Ethics Center, UCLA Health System, Los Angeles, California, USA
School of Nursing, UCLA, Los Angeles, California, USA.
J Med Ethics. 2019 Nov;45(11):751-754. doi: 10.1136/medethics-2019-105584. Epub 2019 Sep 10.
The shortage of organs for transplantation by its nature prompts ethical dilemmas. For example, although there is an imperative to save human life and reduce suffering by maximising the supply of vital organs, there is an equally important obligation to ensure that the process by which we increase the supply respects the rights of all stakeholders. In a relatively unexamined practice in the USA, organs are procured from unrepresented decedents without their express consent. Unrepresented decedents have no known healthcare wishes or advance care planning document; they also lack a surrogate. The Revised Uniform Anatomical Gift Act (RUAGA) of 2006 sends a mixed message about the procurement of organs from this patient population and there are hospitals that authorise donation. In addition, in adopting the RUAGA, some states included provisions that clearly allow organ procurement from unrepresented decedents. An important unanswered question is whether this practice meets the canons of ethical permissibility. The current Brief Report presents two principled approaches to the topic as a way of highlighting some of the complexities involved. Concluding remarks offer suggestions for future research and discussion.
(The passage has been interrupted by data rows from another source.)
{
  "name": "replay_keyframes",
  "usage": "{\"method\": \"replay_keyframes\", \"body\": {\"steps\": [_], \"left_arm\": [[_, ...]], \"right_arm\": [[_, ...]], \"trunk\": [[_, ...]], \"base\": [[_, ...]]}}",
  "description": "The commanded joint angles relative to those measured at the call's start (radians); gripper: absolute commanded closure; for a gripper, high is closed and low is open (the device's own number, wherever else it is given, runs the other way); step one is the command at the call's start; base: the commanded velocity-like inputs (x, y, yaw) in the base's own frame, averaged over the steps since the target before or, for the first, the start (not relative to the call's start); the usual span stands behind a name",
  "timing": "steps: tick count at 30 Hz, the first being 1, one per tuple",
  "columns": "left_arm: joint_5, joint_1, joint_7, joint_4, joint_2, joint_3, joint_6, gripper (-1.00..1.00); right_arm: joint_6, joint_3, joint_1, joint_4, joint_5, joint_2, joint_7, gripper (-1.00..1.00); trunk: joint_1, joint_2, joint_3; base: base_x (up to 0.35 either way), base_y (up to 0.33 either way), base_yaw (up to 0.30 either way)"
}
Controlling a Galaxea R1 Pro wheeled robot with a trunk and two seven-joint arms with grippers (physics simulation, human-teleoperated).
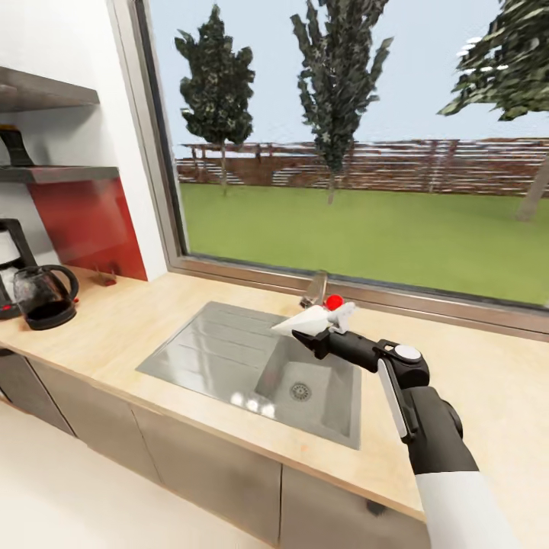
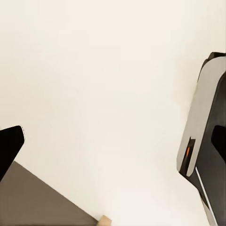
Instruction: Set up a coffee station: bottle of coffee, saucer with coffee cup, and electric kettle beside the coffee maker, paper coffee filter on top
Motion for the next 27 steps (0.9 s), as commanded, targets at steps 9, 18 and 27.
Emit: {"method": "replay_keyframes", "body": {"steps": [9, 18, 27], "left_arm": [[-0.01, -0.002, 0.002, 0.002, 0.0, 0.007, -0.003, -1.0], [-0.01, -0.003, 0.002, 0.002, 0.0, 0.007, -0.002, -1.0], [-0.01, -0.003, 0.002, 0.002, -0.001, 0.008, -0.002, -1.0]], "right_arm": [[0.004, -0.002, -0.001, -0.002, 0.008, 0.0, 0.007, 1.0], [0.005, -0.002, -0.001, -0.002, 0.008, 0.0, 0.007, 1.0], [0.004, -0.002, -0.001, -0.002, 0.008, 0.0, 0.007, 1.0]], "trunk": [[0.001, -0.002, 0.001], [0.001, -0.002, 0.004], [0.001, -0.002, 0.006]], "base": [[-0.001, 0.323, 0.271], [0.001, 0.333, 0.271], [0.066, 0.338, 0.271]]}}
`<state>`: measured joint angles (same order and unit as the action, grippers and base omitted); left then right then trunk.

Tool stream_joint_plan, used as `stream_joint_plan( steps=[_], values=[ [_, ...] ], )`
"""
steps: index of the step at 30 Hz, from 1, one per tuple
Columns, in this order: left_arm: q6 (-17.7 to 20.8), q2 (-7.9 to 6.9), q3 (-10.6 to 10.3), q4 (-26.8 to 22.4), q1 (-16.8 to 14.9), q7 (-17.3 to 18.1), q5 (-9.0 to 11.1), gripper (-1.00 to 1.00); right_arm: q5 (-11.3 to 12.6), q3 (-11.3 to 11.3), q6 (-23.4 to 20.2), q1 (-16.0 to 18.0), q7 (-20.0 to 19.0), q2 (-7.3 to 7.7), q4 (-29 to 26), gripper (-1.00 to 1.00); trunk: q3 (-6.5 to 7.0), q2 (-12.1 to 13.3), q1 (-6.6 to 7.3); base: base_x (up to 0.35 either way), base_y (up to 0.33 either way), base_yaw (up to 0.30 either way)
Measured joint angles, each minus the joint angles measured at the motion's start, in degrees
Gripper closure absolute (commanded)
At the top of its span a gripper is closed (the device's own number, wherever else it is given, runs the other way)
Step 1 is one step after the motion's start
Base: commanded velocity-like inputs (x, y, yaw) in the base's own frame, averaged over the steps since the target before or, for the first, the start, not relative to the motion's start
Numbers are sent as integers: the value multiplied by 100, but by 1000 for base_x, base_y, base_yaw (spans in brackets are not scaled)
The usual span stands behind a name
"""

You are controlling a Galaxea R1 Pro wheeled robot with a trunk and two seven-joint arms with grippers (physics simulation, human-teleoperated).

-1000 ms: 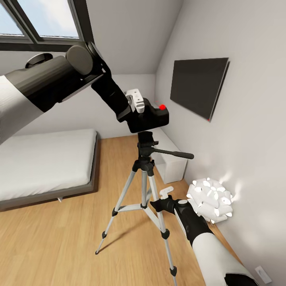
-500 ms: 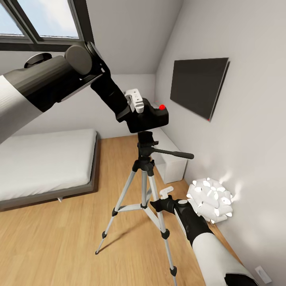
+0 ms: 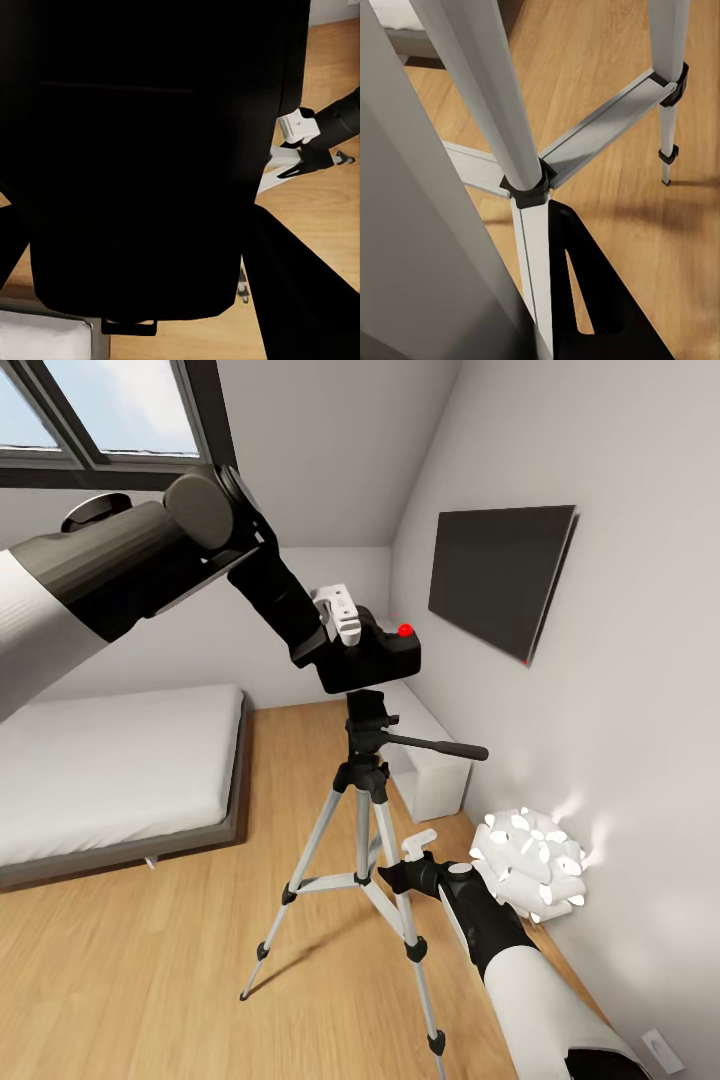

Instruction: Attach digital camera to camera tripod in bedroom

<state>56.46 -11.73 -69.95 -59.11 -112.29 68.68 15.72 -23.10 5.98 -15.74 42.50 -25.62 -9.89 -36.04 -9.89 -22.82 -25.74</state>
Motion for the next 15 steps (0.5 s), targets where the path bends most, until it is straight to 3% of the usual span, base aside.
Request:
stream_joint_plan(
  steps=[8, 15],
  values=[
    [1, 7, -36, -3, 0, -2, -20, 100, 0, 0, 0, 1, 0, 0, 1, 100, 0, 0, 0, 0, 0, 0],
    [1, 25, -198, 6, 0, -2, -17, 100, -6, 1, 5, -1, -1, 0, -1, 100, 0, 0, 0, 0, 0, 0]
  ],
)
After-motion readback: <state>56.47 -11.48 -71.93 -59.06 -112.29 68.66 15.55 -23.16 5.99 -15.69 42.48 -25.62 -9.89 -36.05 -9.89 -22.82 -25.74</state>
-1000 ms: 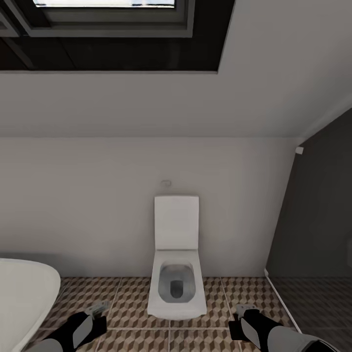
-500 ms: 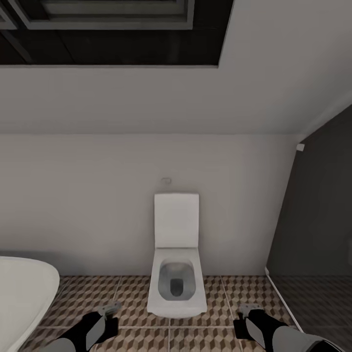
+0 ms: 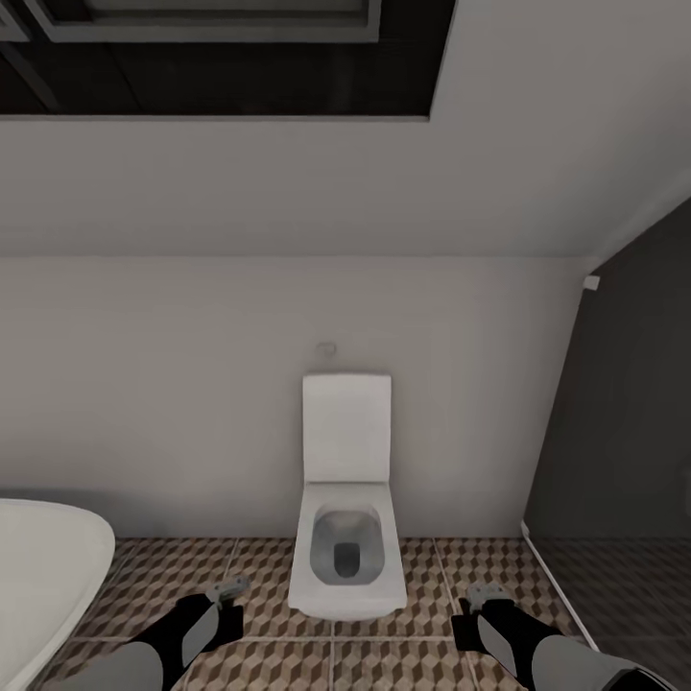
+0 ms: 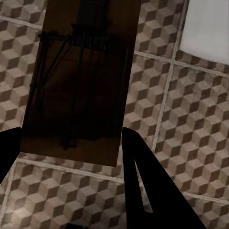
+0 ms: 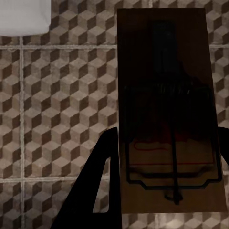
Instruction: Take the four mousetraps from the cabinet in the bathroom and place them on the bathroom floor. Make sure all four end up on the same floor surface, and ensure that at least two of them are either under or directly next to the same bathroom sink.
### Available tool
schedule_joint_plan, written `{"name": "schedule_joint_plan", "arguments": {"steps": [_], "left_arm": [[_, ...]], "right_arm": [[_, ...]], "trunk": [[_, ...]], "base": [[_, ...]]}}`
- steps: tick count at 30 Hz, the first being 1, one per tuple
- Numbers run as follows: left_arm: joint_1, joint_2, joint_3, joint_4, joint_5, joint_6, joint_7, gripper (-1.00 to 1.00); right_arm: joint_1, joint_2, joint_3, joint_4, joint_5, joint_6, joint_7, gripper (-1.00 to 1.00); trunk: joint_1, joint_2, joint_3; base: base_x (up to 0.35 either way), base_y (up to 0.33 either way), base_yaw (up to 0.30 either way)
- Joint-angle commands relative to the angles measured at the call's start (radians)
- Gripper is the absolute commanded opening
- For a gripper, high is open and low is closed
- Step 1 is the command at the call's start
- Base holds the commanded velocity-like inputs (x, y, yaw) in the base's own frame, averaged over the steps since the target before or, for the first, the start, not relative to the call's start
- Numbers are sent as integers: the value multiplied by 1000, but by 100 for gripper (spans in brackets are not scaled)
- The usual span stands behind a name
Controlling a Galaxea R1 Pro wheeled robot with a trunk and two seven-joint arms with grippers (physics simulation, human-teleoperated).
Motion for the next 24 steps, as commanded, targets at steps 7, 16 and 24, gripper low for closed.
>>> {"name": "schedule_joint_plan", "arguments": {"steps": [7,16,24], "left_arm": [[-2,-1,-30,3,8,5,7,-100],[-2,0,-30,15,9,0,7,-100],[-2,0,-30,16,9,-2,7,-100]], "right_arm": [[0,0,8,-5,-10,6,-3,-100],[0,0,11,-5,-9,6,-3,-100],[0,0,11,-5,-9,6,-3,-100]], "trunk": [[27,-50,-23],[61,-113,-51],[92,-169,-76]], "base": [[0,0,0],[0,0,0],[0,0,0]]}}
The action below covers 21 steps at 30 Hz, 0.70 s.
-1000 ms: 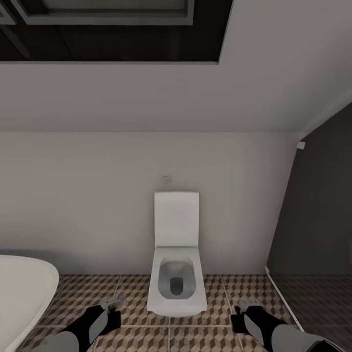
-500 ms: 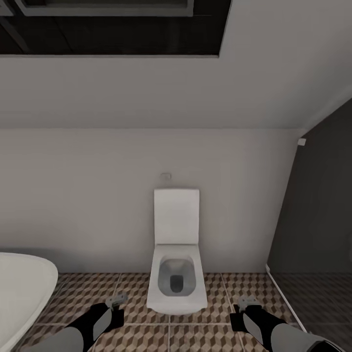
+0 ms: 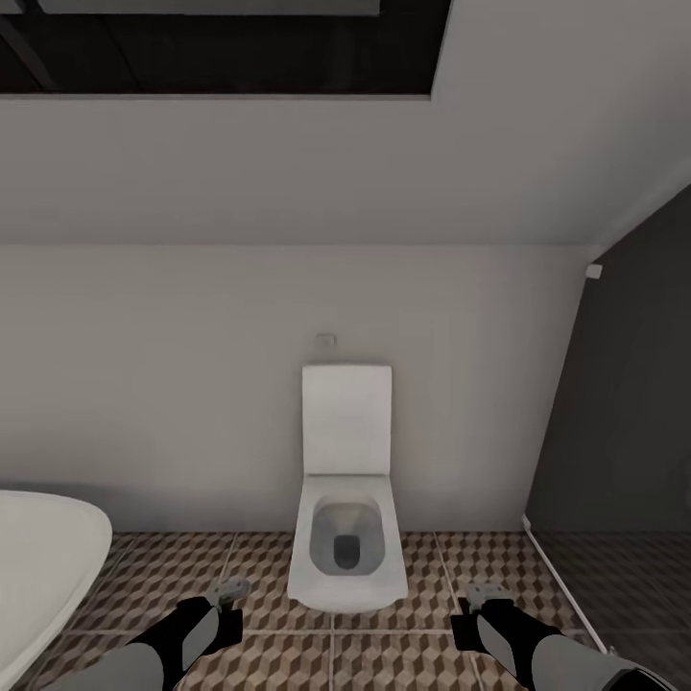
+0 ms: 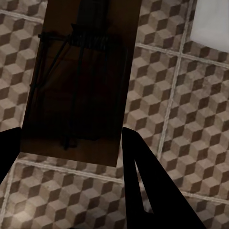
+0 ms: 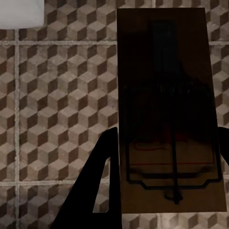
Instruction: Take the four mousetraps from the cabinet in the bathroom and place them on the bathroom floor. Make sure all four end up on the same floor surface, and ensure that at least two of them are either under or directly next to the same bathroom sink.
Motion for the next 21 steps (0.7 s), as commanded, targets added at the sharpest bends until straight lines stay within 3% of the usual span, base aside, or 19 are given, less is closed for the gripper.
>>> {"name": "schedule_joint_plan", "arguments": {"steps": [1,21], "left_arm": [[0,1,-8,-3,7,6,7,-100],[0,6,-3,-3,10,5,8,-100]], "right_arm": [[0,-1,8,-3,-10,6,-4,-100],[0,-1,7,-3,-10,5,-4,-100]], "trunk": [[4,-8,-4],[81,-148,-80]], "base": [[0,0,0],[0,0,0]]}}
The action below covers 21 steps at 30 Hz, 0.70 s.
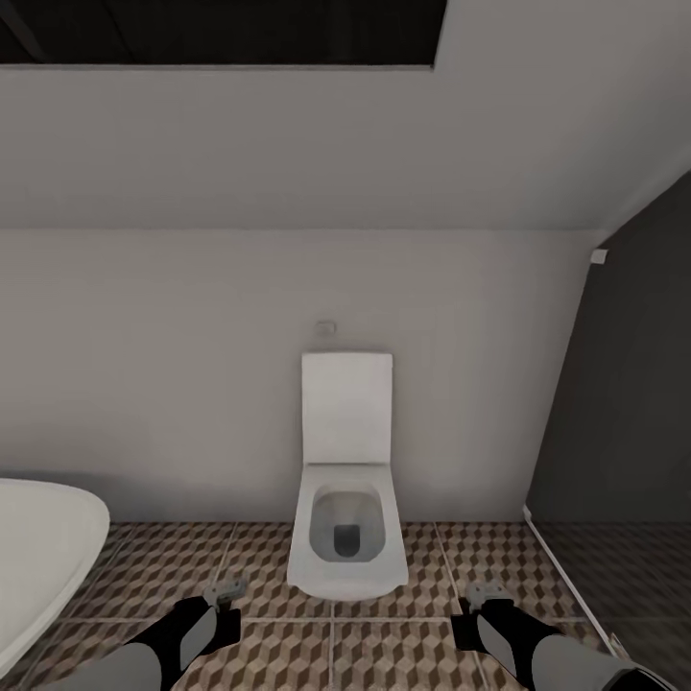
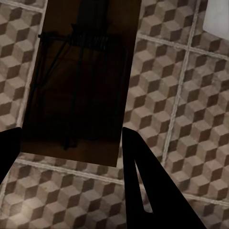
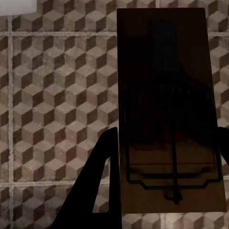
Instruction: Take the four mousetraps from the cabinet in the bathroom and place them on the bathroom floor. Make sure all four end up on the same floor surface, and ensure that at least two of them are either under or directly next to the same bathroom sink.
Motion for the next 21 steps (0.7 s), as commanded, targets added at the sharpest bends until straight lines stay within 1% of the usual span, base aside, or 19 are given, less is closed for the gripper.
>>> {"name": "schedule_joint_plan", "arguments": {"steps": [1,14,21], "left_arm": [[0,1,-9,-3,7,6,7,-100],[0,1,-8,-3,7,6,8,-100],[-4,1,-9,-6,7,11,8,-100]], "right_arm": [[0,-1,8,-3,-10,6,-4,-100],[0,-1,8,-3,-10,6,-4,-100],[0,-1,7,-4,-10,8,-4,-100]], "trunk": [[4,-8,-5],[54,-99,-47],[81,-148,-79]], "base": [[0,0,0],[0,0,0],[0,0,0]]}}
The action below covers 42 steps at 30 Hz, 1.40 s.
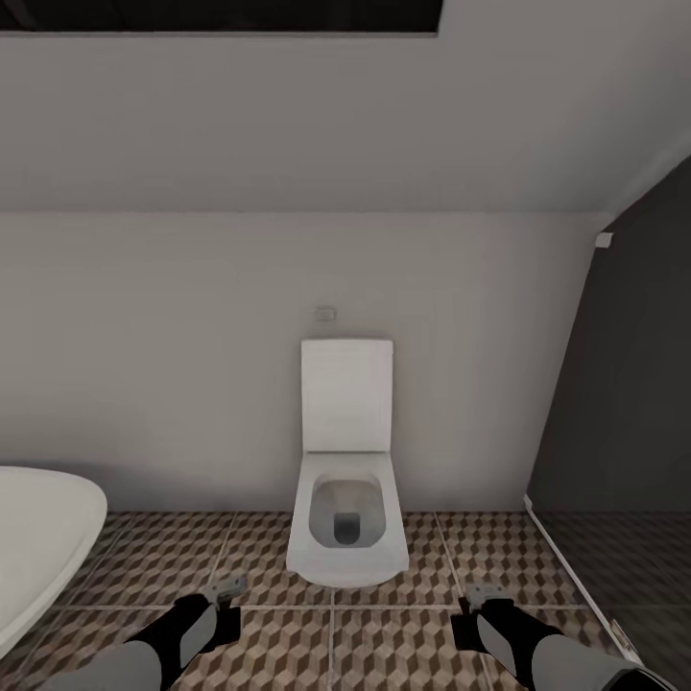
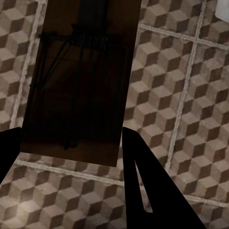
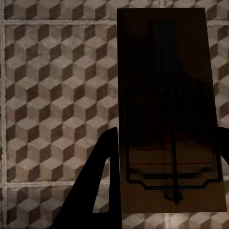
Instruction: Take the four mousetraps from the cabinet in the bathroom and place them on the bathroom floor. Make sure all four end up on the same floor surface, and ensure that at least two of them are either under or directly next to the same bathroom sink.
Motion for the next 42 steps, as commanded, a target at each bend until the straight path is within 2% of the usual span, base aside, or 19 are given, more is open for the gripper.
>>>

器官短缺本身就引发了伦理困境。例如,尽管通过最大限度地增加重要器官的供应来拯救人类生命和减轻痛苦是当务之急,但同样重要的是,要确保我们增加供应的过程尊重所有利益相关者的权利。在美国,一个相对没有被审查的做法是,在没有死者明确同意的情况下,从无人代表的死者身上获取器官。无人代表的死者没有已知的医疗保健意愿或预先护理计划文件;他们也没有代理人。2006 年修订的《统一尸体解剖捐赠法》(RUAGA)对从这一患者群体获取器官的问题发出了一个混合的信息,并且有一些医院授权捐赠。此外,在通过 RUAGA 时,一些州包括了明确允许从无人代表的死者获取器官的规定。一个重要的未解决的问题是,这种做法是否符合伦理允许的准则。本简短报告提出了两种有原则的方法来处理这个问题,以此来突出所涉及的一些复杂性。结束语为未来的研究和讨论提供了建议。